Sir Malcolm Rifkind and Jack Straw have been cleared of breaking the rules on cash for access. Sound familiar? The Parliamentary Commissioner for Standards found that there had been “no breach of the rules on paid lobbying”. However as with the expenses crisis I can’t help but question whether the rules are part of the problem.
The Commissioner drew attention to the fact that Jack Straw was talking about work an MP might take on after leaving Parliament. This is a crucial distinction. He wasn’t talking about a lobbying company buying the services of an MP but a former government minister using all the skills, experience and contacts built up over a long career for private gain. Both undermine public trust in politics, particularly when the average waiting period is only 3 months, but only the former is against the rules. The ‘revolving door’ is alive and well and virtually unregulated.
Former ministers are entitled to take jobs in the private sector, even the sector that they have been working in within government, although they do have to be approved by a regulatory body. So far more than half a dozen Conservatives and Liberal Democrats have accepted roles with companies and charities they met in their ministerial roles.

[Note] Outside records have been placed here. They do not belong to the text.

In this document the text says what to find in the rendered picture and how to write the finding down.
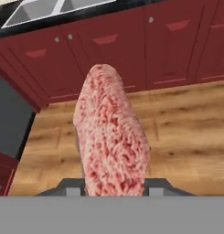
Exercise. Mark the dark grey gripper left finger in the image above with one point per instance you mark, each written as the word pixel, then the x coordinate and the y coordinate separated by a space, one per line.
pixel 70 186

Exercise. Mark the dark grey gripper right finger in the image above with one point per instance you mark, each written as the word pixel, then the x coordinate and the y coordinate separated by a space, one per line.
pixel 159 186

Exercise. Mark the pink raw steak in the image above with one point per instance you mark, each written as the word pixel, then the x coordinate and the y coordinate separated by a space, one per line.
pixel 112 134

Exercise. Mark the red cupboard door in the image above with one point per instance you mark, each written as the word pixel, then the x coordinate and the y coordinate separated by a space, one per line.
pixel 116 55
pixel 214 55
pixel 46 70
pixel 174 51

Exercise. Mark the steel kitchen sink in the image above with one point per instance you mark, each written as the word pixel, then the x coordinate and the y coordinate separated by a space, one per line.
pixel 34 10

Steve Webb, the Lib Dem former pensions minister, has taken up a role at the Royal London Group, a pensions firm
Owen Paterson, the ex-Northern Ireland Secretary, has been appointed president of a company he dealt with while he was pushing for corporation tax to be devolved to Belfast.
David Willetts, the ex-universities minister,has taken a job as “education investment adviser” to a development firm building a major new campus in east London. His job will involve approaching universities about setting up a presence on the site.
Ed Davey, the former Minister for Climate Change has taken up a consultancy role with Herbert Smith Freehills and become Chairman of Mongoose Energy a company which he met with as a Minister and which still has a relationship with DECC.
All of these appointments have been approved as there is no explicit rule banning ministers from taking up jobs with organisations with which they have had direct official dealings during their time in office.
The fact is that the lack of transparency in lobbying remains the real scandal.